# Cleaning Your Data

Use the utility functions below to clean your sequential data for fast and effective modeling.

### get\_random\_sequence\_subset

Use this function to subsample data from your dataset. Given multi-sequence data, this function will randomly select sequences and clip them to the desired length.

```python
from sdv.utils import get_random_subset

subsampled_data = get_random_subset(
    data, 
    metadata,
    num_sequences=100
)
```

**Parameters**

* (required) `data`: A pandas.DataFrame containing your multi-sequence data
* (required) `metadata`: A [Metadata](https://docs.sdv.dev/sdv/concepts/metadata) object that describes the data. The metadata must describe multi-sequence data, meaning that it must have a sequence key specified.
* (required) `num_sequences`: An int describing the number of sequences to subsample from the data
* `max_sequence_length`: The maximum length each sequence is allowed to be
  * (default) `None`: Do not enforce any max length, meaning that entire sequences will appear in the subsampled data
  * `<integer>`: An integer describing the max sequence length.
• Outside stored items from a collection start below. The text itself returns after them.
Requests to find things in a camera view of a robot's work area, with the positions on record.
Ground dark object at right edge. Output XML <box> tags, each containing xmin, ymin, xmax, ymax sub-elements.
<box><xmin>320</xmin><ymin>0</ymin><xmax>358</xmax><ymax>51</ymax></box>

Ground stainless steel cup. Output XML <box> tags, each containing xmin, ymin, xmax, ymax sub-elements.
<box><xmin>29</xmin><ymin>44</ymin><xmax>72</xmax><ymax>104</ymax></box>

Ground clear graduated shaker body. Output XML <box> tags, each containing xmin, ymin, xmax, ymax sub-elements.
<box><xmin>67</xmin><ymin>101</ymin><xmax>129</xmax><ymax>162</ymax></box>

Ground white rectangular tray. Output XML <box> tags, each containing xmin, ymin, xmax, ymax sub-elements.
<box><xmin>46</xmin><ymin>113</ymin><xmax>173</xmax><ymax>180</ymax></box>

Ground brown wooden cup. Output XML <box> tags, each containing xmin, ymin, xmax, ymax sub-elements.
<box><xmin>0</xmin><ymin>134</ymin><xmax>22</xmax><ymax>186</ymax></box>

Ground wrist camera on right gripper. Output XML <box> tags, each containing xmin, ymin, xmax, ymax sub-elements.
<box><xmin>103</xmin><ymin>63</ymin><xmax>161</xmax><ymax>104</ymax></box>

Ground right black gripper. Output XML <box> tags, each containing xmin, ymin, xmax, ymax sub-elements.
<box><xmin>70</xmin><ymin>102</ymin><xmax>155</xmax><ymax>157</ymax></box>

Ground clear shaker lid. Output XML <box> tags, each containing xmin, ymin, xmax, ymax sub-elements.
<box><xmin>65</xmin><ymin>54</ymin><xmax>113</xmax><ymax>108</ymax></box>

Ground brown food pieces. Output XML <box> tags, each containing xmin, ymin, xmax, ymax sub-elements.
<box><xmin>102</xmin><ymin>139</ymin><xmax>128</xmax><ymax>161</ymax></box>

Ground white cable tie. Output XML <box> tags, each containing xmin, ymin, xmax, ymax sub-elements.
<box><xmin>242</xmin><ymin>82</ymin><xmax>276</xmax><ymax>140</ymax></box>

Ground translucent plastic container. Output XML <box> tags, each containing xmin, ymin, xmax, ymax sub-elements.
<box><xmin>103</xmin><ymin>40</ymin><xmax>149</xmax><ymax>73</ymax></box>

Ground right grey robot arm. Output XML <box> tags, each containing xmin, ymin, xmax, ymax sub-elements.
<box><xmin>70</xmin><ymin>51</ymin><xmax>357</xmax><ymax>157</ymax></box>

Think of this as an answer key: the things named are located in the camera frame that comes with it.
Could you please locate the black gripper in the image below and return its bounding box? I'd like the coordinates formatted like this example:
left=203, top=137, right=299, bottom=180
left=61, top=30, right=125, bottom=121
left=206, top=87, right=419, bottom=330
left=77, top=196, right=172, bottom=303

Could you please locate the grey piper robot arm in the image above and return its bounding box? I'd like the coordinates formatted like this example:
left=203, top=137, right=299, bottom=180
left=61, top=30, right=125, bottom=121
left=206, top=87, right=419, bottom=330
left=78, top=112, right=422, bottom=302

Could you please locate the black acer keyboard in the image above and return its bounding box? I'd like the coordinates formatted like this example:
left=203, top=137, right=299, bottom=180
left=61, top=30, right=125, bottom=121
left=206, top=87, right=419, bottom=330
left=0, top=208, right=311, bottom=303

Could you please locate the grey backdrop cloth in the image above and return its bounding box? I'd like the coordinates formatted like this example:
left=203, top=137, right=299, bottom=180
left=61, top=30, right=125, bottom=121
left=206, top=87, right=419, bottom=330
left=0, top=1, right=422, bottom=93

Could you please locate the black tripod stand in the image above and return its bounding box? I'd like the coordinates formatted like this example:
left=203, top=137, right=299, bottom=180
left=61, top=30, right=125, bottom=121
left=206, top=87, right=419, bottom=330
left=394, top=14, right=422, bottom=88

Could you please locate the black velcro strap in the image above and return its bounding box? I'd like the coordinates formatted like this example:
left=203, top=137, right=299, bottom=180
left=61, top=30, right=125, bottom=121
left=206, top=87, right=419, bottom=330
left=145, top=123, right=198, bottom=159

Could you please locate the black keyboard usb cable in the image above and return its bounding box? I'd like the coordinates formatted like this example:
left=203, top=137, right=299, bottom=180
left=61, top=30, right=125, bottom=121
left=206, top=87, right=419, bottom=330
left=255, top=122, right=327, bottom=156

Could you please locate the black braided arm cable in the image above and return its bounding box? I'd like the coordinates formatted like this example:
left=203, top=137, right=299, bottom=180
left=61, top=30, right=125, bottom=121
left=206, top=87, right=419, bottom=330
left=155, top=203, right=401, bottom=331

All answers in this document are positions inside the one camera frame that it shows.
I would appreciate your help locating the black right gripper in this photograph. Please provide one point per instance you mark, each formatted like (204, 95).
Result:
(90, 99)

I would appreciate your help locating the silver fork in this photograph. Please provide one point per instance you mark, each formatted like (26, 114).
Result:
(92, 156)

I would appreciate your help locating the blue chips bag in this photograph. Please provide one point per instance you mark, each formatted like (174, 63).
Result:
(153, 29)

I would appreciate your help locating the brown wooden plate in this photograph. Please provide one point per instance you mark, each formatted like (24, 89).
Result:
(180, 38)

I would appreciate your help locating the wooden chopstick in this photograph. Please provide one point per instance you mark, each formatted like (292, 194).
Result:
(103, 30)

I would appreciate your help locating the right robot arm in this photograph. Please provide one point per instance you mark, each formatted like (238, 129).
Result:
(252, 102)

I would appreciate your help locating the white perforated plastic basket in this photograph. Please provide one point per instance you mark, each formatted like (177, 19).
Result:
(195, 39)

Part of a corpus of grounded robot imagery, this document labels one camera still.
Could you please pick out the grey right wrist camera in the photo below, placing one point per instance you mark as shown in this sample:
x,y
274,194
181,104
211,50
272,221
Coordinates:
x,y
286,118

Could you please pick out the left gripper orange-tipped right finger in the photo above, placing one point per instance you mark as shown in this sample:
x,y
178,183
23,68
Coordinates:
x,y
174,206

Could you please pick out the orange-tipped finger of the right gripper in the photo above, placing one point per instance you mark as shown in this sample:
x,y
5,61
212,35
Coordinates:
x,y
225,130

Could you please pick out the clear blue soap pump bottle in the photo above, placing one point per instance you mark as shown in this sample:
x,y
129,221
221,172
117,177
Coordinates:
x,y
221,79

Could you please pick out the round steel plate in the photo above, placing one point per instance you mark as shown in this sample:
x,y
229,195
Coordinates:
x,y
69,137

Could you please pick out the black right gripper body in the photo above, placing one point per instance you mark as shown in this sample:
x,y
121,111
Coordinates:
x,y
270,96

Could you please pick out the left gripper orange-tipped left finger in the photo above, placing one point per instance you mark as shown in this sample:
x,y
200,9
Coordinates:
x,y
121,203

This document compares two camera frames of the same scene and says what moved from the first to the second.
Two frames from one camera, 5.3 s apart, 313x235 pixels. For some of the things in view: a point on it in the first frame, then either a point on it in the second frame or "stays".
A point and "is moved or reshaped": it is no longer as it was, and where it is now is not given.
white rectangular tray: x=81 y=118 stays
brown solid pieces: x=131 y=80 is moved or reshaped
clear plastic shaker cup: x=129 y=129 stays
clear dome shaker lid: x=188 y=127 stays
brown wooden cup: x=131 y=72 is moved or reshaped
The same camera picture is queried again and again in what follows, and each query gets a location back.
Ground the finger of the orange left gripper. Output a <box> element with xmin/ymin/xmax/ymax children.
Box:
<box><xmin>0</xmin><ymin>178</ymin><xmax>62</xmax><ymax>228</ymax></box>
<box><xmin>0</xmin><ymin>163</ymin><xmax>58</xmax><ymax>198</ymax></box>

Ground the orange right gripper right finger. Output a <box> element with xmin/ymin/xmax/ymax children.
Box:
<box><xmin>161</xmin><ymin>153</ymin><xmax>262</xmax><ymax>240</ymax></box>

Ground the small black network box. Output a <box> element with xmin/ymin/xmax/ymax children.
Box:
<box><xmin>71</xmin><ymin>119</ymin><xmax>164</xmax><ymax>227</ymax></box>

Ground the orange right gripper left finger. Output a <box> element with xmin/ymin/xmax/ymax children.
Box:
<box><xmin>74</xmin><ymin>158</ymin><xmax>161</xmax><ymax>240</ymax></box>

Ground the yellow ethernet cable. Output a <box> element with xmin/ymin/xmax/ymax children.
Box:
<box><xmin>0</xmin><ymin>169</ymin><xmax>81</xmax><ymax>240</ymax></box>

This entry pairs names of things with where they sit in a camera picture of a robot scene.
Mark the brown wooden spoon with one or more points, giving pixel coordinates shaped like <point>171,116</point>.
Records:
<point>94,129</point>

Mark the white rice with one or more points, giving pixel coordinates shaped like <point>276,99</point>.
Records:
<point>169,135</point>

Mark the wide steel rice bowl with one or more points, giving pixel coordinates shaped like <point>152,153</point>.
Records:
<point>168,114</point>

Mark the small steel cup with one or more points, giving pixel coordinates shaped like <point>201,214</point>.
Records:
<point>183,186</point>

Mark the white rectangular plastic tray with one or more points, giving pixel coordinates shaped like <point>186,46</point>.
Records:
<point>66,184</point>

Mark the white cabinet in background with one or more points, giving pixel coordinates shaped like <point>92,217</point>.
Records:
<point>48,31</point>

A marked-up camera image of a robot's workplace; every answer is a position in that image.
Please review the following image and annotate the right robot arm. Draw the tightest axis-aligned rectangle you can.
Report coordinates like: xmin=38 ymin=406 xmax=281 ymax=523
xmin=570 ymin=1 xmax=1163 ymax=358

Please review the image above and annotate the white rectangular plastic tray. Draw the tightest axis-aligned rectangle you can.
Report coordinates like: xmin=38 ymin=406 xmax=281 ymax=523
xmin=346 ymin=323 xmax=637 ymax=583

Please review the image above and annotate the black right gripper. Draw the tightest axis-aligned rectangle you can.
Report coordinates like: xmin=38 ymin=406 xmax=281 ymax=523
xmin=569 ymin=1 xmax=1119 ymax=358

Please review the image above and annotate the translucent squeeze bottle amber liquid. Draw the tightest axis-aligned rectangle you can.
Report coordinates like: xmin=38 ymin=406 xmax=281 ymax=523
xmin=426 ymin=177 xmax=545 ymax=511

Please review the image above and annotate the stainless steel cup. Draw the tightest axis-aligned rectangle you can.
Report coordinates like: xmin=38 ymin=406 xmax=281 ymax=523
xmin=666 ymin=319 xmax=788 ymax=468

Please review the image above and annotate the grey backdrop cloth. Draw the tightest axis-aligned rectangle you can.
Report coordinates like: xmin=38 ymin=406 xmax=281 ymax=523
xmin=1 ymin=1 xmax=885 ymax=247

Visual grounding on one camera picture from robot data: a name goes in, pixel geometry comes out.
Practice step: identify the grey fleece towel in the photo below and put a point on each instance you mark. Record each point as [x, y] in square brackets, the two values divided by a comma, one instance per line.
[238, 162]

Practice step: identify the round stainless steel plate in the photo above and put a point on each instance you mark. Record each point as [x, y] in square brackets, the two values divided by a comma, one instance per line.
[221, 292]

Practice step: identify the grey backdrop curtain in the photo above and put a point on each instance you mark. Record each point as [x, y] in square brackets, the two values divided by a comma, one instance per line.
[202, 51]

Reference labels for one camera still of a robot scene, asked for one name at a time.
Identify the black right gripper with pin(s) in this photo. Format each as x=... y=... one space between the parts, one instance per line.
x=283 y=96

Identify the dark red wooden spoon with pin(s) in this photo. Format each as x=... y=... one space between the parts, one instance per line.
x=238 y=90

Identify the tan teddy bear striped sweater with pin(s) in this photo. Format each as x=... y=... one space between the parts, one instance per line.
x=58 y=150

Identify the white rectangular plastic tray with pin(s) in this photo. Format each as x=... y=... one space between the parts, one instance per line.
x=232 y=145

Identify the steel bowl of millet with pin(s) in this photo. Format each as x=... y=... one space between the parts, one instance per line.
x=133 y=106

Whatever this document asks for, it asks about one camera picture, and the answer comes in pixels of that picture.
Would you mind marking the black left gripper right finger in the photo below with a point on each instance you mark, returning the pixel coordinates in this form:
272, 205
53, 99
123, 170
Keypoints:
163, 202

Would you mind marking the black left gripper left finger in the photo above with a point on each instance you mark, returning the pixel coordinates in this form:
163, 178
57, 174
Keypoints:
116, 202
Any sequence that is longer than this value will be shortened based on the method below
* `long_sequence_subsampling_method`: The method for shortening sequences that are too long
  * (default) `'first_rows'`: Keep the first *n* rows of each sequence as they appear, where *n* is the max sequence length
  * `'last_rows'`: Keep the last *n* rows of each sequence as they appear, where *n* is the max sequence length
  * `'random'`: Randomly choose *n* rows of each sequence, where *n* is the max sequence length. Note the randomly chosen rows will still appear in the same order as the original data.

**Output** A dataset with fewer rows than before. The dataset will continue to represent multiple sequences of potentially varying lengths.